» **Assignment**
Search the listing below for the line containing "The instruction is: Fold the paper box". From there through the line containing "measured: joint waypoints", transcribe every line exactly, both ends included.
──────────────────────────────
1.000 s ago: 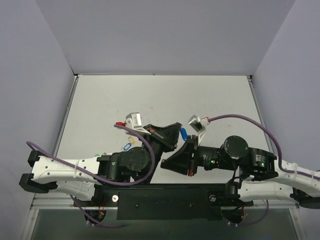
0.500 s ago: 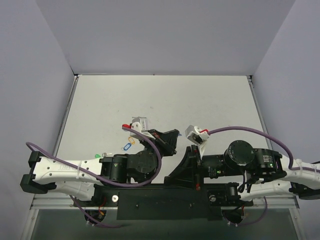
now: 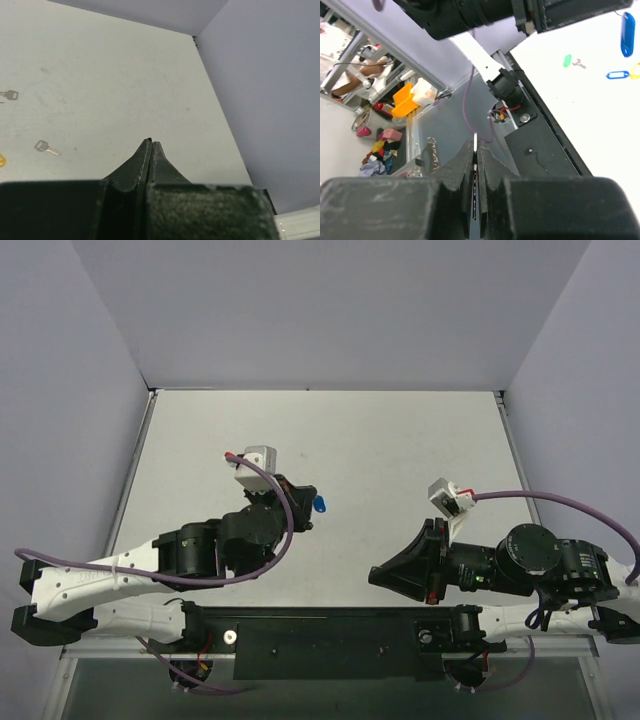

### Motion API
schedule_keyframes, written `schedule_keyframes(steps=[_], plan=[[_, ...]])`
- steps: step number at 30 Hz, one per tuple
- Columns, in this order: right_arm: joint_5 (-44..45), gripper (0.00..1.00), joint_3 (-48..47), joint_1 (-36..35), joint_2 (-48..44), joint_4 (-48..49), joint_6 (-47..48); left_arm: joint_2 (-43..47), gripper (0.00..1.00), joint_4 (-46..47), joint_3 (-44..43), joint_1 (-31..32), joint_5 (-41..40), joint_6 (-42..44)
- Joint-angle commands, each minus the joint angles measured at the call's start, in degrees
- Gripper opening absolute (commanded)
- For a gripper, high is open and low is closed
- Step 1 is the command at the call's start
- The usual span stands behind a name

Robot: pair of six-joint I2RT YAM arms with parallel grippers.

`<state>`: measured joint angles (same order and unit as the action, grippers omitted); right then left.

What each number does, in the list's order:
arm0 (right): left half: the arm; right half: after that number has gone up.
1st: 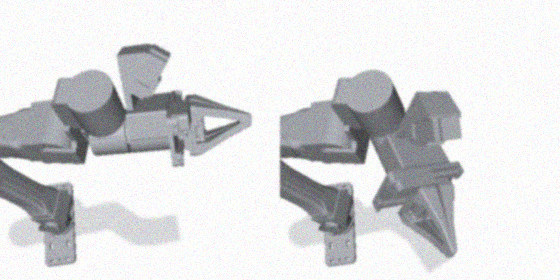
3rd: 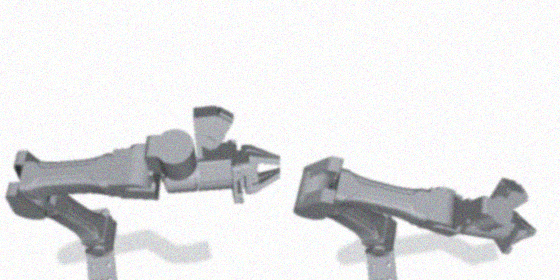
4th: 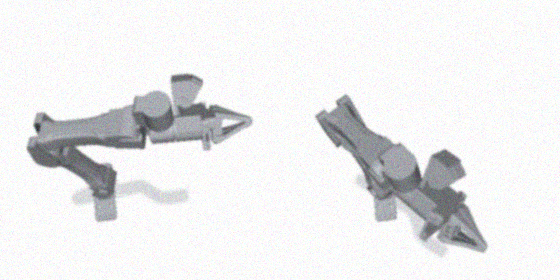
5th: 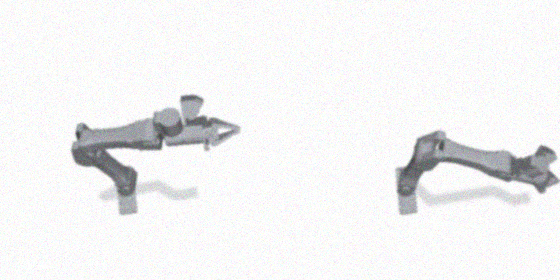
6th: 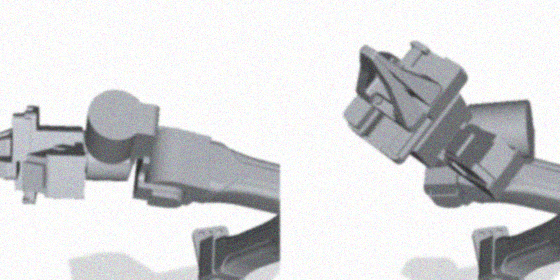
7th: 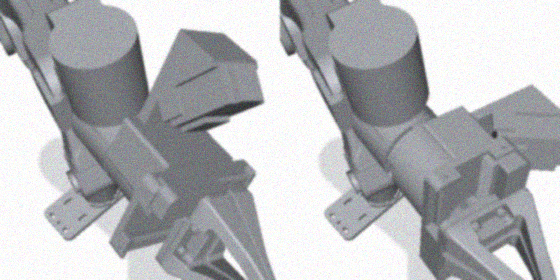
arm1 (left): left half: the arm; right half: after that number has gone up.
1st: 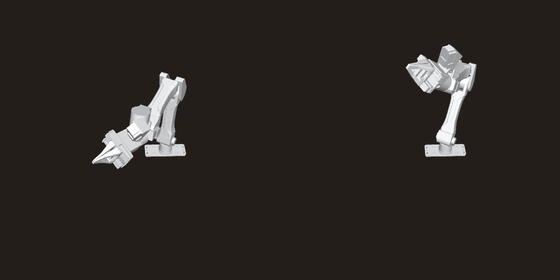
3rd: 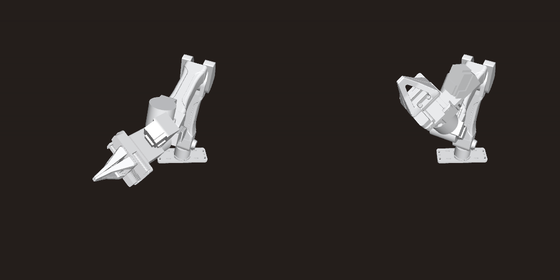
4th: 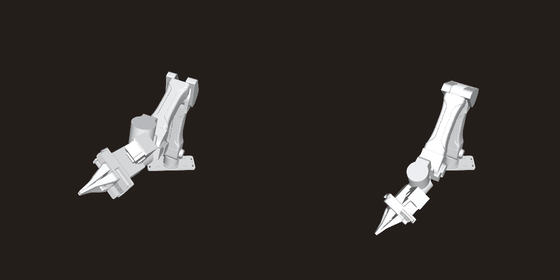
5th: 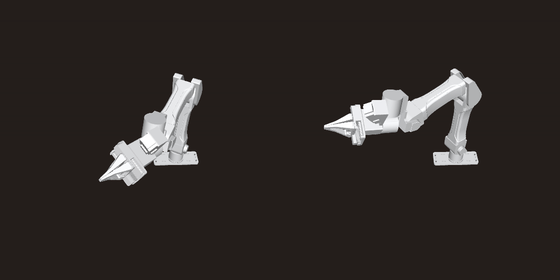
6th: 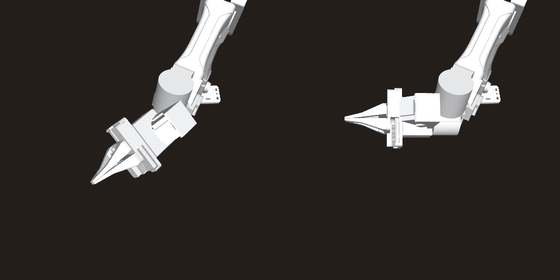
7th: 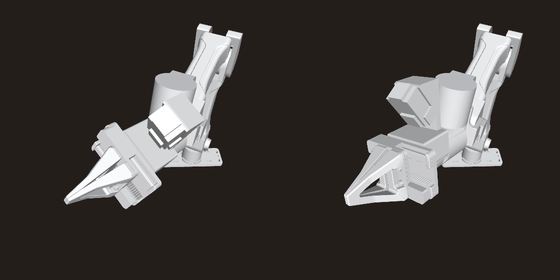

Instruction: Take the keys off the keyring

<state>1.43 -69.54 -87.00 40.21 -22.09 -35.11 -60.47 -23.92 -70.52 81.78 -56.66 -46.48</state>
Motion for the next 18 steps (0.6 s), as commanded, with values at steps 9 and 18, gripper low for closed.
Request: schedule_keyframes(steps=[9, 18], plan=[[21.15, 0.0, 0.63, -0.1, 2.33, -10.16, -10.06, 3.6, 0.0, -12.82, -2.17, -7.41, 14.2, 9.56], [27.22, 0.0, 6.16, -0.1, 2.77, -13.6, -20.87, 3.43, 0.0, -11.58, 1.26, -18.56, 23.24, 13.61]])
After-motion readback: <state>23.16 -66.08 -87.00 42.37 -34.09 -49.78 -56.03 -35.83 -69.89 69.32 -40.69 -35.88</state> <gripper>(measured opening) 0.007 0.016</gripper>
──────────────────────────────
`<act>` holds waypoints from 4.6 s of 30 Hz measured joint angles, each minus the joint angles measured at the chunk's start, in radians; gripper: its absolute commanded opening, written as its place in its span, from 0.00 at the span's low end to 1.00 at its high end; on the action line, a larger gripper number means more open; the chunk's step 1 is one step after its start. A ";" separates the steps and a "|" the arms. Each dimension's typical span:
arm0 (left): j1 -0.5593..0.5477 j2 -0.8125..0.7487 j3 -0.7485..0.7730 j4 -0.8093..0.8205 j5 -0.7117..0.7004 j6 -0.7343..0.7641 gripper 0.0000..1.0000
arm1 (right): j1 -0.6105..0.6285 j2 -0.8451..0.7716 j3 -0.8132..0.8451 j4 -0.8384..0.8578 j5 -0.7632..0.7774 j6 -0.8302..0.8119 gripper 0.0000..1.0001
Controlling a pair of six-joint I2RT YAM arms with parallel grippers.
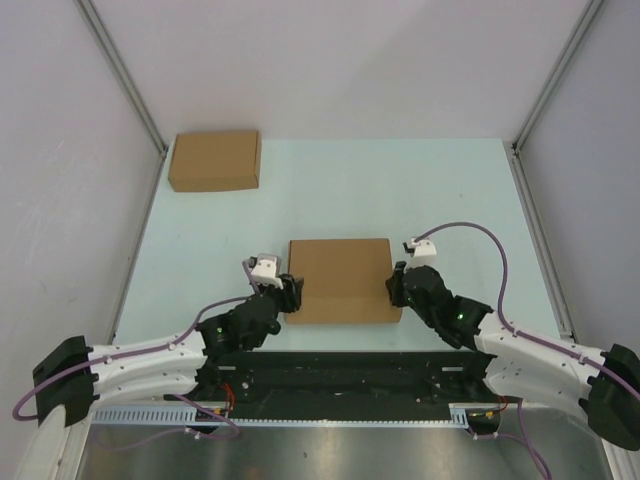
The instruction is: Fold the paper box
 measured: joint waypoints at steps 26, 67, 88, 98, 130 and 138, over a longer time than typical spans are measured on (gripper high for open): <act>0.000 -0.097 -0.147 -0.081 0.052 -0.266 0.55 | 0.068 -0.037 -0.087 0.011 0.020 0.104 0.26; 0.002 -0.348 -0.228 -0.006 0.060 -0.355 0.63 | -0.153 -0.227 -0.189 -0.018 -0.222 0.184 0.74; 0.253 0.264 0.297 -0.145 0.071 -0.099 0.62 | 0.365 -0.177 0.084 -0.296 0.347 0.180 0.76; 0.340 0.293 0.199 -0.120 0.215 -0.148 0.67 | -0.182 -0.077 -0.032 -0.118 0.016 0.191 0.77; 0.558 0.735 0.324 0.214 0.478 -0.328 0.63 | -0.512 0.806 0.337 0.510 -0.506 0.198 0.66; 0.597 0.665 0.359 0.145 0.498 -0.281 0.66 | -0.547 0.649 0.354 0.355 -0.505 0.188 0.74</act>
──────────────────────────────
» **Answer to the exercise**
The instruction is: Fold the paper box
 measured: joint waypoints at steps 26, 67, 88, 98, 130 and 138, over a longer time than typical spans are measured on (gripper high for open): <act>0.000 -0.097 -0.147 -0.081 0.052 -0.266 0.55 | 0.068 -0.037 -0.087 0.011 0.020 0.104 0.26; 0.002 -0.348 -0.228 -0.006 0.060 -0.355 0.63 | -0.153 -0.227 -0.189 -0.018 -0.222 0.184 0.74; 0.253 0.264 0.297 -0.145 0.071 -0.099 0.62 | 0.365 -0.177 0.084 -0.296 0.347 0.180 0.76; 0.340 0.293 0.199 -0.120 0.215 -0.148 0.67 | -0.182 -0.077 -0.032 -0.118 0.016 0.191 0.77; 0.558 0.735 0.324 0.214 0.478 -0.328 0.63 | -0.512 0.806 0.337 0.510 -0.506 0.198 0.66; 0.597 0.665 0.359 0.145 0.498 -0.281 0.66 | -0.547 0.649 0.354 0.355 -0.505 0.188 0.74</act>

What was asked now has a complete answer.